**Task item**. As the answer, set down the lines below from the one containing "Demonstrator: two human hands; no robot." through the one containing "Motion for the", exactly and inclusively, and no others.

····················

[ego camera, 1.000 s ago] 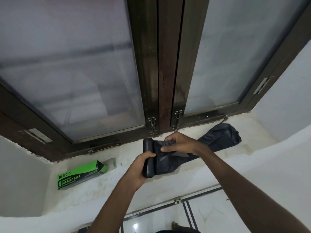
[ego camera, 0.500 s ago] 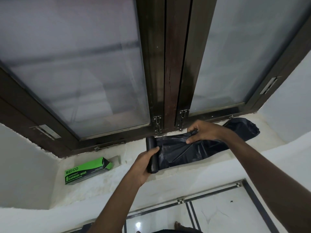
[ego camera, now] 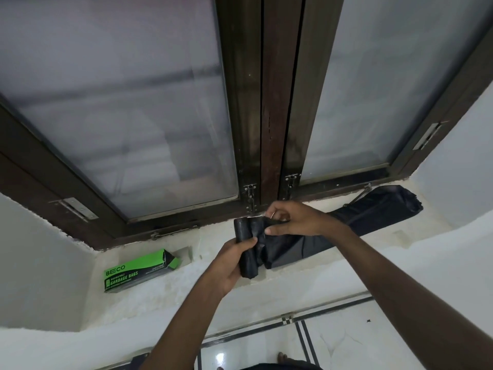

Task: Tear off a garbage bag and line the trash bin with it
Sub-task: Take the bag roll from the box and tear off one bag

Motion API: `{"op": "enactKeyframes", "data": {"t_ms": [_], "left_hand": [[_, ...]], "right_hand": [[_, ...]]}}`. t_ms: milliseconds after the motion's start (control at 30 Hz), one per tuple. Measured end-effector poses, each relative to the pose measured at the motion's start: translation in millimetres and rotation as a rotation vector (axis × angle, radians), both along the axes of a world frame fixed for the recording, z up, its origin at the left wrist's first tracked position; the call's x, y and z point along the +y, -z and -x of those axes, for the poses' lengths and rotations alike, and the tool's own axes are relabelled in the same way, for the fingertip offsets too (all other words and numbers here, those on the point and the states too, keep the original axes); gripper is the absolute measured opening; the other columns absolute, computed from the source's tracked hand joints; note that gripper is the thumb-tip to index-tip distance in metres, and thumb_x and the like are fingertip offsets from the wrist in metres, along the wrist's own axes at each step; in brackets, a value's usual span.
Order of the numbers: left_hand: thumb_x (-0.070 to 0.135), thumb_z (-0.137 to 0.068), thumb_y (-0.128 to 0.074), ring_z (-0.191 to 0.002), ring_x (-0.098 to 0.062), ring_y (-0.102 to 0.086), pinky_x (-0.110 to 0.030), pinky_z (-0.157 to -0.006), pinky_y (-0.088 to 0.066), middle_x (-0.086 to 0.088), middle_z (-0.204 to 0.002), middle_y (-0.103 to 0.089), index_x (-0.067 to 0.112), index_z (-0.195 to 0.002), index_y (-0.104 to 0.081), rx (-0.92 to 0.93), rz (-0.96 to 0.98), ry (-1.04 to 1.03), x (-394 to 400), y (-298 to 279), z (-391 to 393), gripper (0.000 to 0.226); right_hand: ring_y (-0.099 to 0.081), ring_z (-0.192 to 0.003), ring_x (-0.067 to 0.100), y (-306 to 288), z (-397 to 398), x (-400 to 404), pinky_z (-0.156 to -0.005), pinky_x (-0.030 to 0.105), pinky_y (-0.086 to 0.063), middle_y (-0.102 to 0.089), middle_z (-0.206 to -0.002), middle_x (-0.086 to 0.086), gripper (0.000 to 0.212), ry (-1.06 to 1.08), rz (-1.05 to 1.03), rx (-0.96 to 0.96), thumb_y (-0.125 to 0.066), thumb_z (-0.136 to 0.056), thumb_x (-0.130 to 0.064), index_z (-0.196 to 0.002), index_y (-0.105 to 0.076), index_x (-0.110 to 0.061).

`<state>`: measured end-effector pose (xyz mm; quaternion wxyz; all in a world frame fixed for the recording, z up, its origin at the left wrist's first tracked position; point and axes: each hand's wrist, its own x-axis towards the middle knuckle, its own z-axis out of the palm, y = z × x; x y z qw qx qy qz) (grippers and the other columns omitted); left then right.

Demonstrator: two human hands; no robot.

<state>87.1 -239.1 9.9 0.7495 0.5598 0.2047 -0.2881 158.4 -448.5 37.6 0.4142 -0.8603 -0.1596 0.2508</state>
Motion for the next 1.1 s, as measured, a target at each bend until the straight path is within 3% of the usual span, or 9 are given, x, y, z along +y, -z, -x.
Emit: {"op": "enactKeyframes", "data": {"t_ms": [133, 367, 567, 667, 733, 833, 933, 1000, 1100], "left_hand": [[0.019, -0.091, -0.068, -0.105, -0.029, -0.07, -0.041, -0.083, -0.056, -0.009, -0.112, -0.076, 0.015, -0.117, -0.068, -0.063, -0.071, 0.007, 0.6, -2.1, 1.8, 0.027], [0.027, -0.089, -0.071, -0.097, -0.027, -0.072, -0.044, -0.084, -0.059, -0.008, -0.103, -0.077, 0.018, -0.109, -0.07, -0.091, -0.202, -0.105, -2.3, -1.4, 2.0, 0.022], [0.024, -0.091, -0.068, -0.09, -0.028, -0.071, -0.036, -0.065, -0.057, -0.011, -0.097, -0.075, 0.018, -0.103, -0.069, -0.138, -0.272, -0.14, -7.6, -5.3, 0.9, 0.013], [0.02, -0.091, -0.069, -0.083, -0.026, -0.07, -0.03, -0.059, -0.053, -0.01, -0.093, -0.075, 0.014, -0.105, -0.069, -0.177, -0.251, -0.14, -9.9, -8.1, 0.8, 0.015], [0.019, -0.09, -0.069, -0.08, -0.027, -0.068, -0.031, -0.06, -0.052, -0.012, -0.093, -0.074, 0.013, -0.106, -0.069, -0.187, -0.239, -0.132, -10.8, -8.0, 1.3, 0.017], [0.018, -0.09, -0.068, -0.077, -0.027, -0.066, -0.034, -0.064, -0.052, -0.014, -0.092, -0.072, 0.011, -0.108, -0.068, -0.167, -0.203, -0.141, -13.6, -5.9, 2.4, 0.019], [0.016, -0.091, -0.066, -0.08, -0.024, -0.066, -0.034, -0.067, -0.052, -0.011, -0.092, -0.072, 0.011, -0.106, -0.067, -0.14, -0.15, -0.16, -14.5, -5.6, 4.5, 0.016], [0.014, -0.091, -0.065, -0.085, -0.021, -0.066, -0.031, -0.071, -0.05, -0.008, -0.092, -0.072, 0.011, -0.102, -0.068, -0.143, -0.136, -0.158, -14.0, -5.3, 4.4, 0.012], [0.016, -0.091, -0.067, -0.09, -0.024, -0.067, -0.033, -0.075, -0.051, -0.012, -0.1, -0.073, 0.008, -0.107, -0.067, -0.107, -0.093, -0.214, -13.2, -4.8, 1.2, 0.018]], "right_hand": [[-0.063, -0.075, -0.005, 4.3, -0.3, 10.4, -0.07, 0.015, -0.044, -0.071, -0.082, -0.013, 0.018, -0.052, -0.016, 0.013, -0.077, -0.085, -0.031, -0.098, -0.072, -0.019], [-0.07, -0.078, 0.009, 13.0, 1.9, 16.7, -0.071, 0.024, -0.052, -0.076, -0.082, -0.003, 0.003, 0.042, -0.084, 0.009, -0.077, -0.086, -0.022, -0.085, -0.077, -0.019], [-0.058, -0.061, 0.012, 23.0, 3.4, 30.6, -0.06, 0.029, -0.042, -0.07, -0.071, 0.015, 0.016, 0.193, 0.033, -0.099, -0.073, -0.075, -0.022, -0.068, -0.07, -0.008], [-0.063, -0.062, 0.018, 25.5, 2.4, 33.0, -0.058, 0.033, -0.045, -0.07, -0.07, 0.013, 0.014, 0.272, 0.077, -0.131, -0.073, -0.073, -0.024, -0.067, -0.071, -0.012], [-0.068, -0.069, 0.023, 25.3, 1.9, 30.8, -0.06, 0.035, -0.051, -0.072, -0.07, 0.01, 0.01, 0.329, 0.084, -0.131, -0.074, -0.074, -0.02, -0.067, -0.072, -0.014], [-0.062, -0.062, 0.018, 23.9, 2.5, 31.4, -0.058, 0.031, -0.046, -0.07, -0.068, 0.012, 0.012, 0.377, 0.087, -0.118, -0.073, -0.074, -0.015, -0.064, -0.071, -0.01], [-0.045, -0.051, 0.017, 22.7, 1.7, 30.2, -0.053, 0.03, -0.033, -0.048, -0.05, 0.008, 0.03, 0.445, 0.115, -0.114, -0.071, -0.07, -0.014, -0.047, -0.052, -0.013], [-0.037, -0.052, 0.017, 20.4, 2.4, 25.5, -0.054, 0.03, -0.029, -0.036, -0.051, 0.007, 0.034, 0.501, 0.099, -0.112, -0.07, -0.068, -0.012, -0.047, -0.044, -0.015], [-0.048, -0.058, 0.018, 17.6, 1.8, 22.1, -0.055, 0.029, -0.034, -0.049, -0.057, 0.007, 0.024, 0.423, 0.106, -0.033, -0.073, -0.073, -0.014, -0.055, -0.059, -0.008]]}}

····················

**Output**.
Demonstrator: two human hands; no robot.

<state>87.1 -239.1 9.9 0.7495 0.5598 0.2047 -0.2881 158.4 -448.5 37.6 0.4142 -0.8603 -0.1596 0.2508</state>
Motion for the next 1.1 s, as measured, a target at each bend until the straight path is within 3% of the usual span, or 9 are given, x, y, z along +y, -z, -x.

Now the answer is complete.